Crowley’s trip was an eye-opener to the opportunities on offer.

“It is easy for us because we’ve done it before in other industries but it is also hard in mining because it is complicated,” he said. “Every industry has a silver bullet when it comes to energy waste. In mining, we think it could be making motors more efficient. The good news is, that is cheap, it’s been done for years, and so there’s no risk.

“But we are starting to realise other opportunities. For instance, when we started it was all about making the mine more efficient with renewables, but we didn’t realise 50% of carbon in mining is moving equipment.

“We already have an engineering division called Mobility which makes electric vehicles. The mining guys came to us and asked if we’d electrify a truck for them because they couldn’t buy an electric Toyota for years. We thought that was crazy. So, we electrified a Landcruiser and went to Toyota and asked if they would work with us on this and lo and behold they did.

“But it’s not only about the electrifying of it. When we then went to a mine site, we found a mine spec Landcruiser is $300,000 and the average life span is only three years. So, we said why don’t we control the speed in it much better, why don’t we make it automatically stop if there’s a miner near it and why don’t we make it so sexy they’ll want to drive it safely.

“That programme has taken three years to build out. And we are now starting to show it off. In talking to miners, they really engaged with the concept.”

Together with Climatech and its other international partners, CoolPlanet has an army of engineers it can call on to take up similar projects.

In addition, it offers financing for energy projects.

"We have financing all over the world, in Q4 last year we did $100 million in financing, that’s from all the usual suspects; BlackRock, Macquarie, etc. And we can do that off balance sheet as well, so it is not on the mine’s balance sheet because it is paid out of the savings,” Crowley said.

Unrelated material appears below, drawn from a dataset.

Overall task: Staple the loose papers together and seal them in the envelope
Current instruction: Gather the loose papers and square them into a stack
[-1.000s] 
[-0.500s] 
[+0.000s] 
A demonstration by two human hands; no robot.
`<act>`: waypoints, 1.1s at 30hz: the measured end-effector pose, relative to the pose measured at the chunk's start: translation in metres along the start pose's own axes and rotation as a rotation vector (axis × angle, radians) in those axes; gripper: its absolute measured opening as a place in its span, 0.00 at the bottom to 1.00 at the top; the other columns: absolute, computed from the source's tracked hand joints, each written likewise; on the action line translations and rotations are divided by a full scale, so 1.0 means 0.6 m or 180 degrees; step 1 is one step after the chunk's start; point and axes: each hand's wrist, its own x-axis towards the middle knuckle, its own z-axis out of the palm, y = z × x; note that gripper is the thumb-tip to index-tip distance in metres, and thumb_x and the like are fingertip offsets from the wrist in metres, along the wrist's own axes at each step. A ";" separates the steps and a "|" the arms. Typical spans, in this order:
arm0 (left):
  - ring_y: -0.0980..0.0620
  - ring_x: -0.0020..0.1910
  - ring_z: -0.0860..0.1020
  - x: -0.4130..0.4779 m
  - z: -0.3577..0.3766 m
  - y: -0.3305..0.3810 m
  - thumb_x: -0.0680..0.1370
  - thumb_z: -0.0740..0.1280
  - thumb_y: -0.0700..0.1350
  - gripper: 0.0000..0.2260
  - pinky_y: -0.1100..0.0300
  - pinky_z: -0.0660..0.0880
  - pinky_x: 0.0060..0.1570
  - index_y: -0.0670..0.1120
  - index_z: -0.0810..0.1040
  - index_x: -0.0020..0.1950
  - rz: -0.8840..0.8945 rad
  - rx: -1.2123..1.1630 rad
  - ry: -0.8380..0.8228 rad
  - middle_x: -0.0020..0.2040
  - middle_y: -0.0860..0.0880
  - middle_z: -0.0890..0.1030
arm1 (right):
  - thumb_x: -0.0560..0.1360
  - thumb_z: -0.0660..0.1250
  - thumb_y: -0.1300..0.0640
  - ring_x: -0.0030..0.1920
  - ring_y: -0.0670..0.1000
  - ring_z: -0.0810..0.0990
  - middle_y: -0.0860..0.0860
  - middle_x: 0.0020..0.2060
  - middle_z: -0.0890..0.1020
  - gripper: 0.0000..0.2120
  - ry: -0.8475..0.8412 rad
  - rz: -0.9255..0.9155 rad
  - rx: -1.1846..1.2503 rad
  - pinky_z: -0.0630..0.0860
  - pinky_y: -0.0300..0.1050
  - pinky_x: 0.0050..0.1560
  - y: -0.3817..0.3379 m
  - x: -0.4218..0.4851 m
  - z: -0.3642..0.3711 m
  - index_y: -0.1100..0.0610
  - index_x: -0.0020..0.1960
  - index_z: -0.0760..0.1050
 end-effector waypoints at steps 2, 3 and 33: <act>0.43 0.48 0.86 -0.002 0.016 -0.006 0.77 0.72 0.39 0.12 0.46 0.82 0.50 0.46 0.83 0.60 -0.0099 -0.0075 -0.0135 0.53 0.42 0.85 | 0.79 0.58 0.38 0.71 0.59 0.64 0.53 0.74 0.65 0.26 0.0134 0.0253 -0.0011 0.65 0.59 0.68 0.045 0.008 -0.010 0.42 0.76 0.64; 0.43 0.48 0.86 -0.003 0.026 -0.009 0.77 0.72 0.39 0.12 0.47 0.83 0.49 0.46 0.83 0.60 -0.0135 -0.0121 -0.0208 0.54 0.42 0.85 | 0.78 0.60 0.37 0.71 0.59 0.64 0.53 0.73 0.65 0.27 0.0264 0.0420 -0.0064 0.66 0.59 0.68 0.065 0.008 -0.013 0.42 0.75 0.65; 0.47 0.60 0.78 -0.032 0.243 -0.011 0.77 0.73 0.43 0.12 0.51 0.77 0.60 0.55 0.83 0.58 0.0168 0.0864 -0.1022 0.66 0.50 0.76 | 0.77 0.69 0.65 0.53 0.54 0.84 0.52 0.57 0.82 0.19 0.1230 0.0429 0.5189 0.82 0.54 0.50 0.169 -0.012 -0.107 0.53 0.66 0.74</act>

"When you explain it, people ask: ‘What’s the catch?’ There isn’t actually one, other than that we will save you the money. We will take the risk on saving you the money and we will arrange the finance. The only catch is for us, if the mine has to shut down, then there’s no more savings.”

With sensors and monitors on every piece of equipment, miners are producing more data than ever before. Crowley is eager to put that data under the scrutiny of CoolPlanet’s software.

“A company has all the mining data coming through and if you marry their ability to gather the data with our ability to summarise it - and use AI with it - we know we can decarbonise this mine by 40%, just because of the data we have,” he said.

While he is an advocate for decarbonisation, Crowley sympathises with miners, particular junior and mid-tier players, who are still struggling to define their path to net zero.

“The other thing about decarbonisation is it’s extremely complicated and I think that’s why miners, in the beginning, are struggling to understand it,” he said. “We get frustrated because there’s so much greenwashing and bullshit, nobody talks plain about just what needs to happen.

“It is tough. You have to electrify your fleet, deploy green energy, make sure your supply chain is buying green, then you have to do carbon accounting, power purchase agreements for solar, etc, that’s all complicated. You have to make your own site efficient, that’s complicated. But, because we’ve been doing this for so long, we now have experts in all these fields to provide the solutions.”

If miners can unlock the latent energy efficiencies in their operations, they will likely find the capital to justify further green initiatives, according to Crowley.

“By the time you’ve done all the efficiency stuff, you’ve saved yourself a fortune and you can afford to maybe spend a bit on the loss-leading project that you shouldn’t be spending on in the beginning,” he said.

“Bring the demand down and then do solar and battery, you’re off-grid, and your opex is so low, and also you have these paybacks.

“If you do those two things well, your operating costs are a quarter of your competitor. You see the clever guys doing that first and in the meetings we’ve had on this trip, you can spot the guys who see it. You also meet the others, who think it’s all some greenwashing bullshit, but that’s okay, but they’ll suffer.”